# Headphones for hard of hearing Mother?



## lorilocks (Jul 20, 2009)

We recently purchased a wireless headphone system from radio shack (model #331197) Thinking that Mom could wear them and have the volume up as loud as she pleases, without the rest of us getting headaches. I cannot figure out how to have sound coming from both the headphones and the TV so that we can all watch programs comfortably. Did we get the wrong product?

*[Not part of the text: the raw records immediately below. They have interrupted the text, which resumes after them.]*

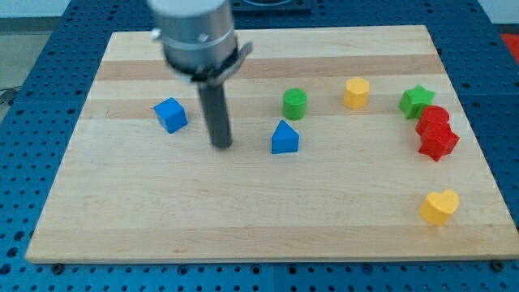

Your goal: Place the blue triangle towards the bottom of the red star

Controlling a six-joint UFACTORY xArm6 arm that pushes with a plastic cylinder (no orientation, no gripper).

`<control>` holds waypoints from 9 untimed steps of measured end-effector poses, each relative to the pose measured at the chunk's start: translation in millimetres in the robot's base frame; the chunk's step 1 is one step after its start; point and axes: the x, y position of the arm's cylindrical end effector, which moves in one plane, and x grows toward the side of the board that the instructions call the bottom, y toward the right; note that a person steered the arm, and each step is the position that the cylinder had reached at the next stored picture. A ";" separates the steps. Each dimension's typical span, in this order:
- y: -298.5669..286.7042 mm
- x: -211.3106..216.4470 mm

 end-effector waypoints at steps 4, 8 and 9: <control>145.3 34.2; 213.5 64.3; 227.1 64.3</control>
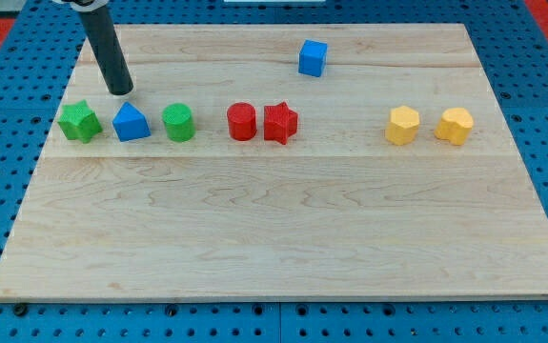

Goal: Push blue triangle up and right a bit

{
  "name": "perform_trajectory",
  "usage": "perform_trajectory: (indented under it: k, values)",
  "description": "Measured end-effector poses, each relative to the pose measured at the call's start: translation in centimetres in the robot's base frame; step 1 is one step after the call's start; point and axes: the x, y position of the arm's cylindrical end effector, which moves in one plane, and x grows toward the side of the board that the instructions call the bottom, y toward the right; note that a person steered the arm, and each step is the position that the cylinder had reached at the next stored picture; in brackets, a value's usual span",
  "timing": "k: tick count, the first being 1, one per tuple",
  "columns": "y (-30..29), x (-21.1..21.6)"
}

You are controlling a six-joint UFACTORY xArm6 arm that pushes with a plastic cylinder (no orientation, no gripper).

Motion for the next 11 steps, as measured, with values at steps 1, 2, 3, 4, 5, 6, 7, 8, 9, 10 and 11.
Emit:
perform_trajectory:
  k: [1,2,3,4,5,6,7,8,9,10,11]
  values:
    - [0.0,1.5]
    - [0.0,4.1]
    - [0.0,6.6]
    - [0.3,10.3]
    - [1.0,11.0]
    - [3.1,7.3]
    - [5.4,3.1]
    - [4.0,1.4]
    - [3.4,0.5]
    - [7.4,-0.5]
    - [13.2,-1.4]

Is there something that will work well without breaking the bank? 
Any and all replies and suggestions would be greatly appreciated!


----------



## Basementgeek (Feb 7, 2005)

Hi and welcome to the forum :wave:

If the TV has a line out (Audio) you can probably pick up an adapter from the TV RCA plugs to a mini plug. 

BG


----------



## lorilocks (Jul 20, 2009)

Thanks BG. OK...there is a cord from the base w/ 2 plugs (red/white left/right) plugged into an adaptor (that came with the product) that is plugged into the hole marked with an emblem of a headset. I can get sound from the headphones that way, but no sound from the TV. When I plugged the same cord in without the adaptor into 2 color coded holes, there is no sound from the earphones...am I wrong in expecting there to be a way to have sound coming from the headphones and the tv at once? 
Thanks again!!!


----------



## Basementgeek (Feb 7, 2005)

Really hard since I am not there, to look at. I have no idea what TV you have.

Try it again, without the adapter, make sure that they are plugged audio out, like to a VCR. Audio IN jacks will be the same colors, as a rule.

Other than that I am out of ideas.

But yes, if they are plugged into the headphone jack, the speakers are supposed quit working.

BG


----------